_Work to complete:_ The expected answer is a copy of every line in the listing that has the word "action".

--- Data ---

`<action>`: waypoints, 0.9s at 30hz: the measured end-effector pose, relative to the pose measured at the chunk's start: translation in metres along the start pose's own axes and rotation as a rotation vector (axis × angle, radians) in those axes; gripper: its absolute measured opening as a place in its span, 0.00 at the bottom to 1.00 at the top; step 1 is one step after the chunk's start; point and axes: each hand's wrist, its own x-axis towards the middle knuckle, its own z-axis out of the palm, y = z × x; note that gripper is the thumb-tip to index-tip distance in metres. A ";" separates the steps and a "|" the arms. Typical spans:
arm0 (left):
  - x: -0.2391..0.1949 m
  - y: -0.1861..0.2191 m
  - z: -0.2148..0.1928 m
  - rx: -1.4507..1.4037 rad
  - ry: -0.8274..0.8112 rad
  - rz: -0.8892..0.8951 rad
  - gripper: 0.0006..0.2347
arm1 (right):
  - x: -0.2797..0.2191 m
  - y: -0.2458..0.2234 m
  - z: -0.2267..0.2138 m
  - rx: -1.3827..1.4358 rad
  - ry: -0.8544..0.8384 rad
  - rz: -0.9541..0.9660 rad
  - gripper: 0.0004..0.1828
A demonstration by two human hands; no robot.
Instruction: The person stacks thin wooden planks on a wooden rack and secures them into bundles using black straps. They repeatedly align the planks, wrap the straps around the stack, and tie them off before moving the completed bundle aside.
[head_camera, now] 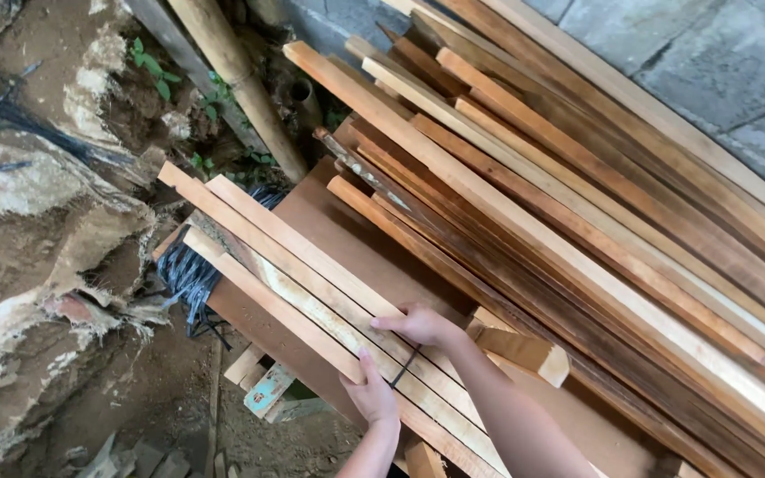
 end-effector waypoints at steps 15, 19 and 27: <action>0.000 -0.001 -0.001 -0.096 -0.029 0.022 0.33 | 0.009 0.004 0.000 0.082 -0.054 0.113 0.59; 0.001 -0.003 -0.002 0.073 -0.029 -0.028 0.42 | -0.028 0.008 0.011 0.122 0.225 -0.109 0.42; -0.012 0.009 -0.013 0.120 -0.092 -0.065 0.40 | -0.156 0.147 0.059 0.017 0.755 -0.461 0.28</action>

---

_Exercise response:_
`<action>`: waypoints, 0.9s at 30hz: the measured end-effector pose, relative to the pose measured at the chunk's start: translation in metres along the start pose's own axes and rotation as a rotation vector (axis × angle, radians) in those axes; gripper: its absolute measured opening as a place in its span, 0.00 at the bottom to 1.00 at the top; step 1 is one step after the chunk's start; point and axes: each hand's wrist, its own x-axis towards the middle knuckle, its own z-axis out of the palm, y = z × x; note that gripper is the thumb-tip to index-tip distance in metres. A ";" separates the steps and a "|" the arms. Typical spans:
 end-effector waypoints at steps 15, 19 and 27: <action>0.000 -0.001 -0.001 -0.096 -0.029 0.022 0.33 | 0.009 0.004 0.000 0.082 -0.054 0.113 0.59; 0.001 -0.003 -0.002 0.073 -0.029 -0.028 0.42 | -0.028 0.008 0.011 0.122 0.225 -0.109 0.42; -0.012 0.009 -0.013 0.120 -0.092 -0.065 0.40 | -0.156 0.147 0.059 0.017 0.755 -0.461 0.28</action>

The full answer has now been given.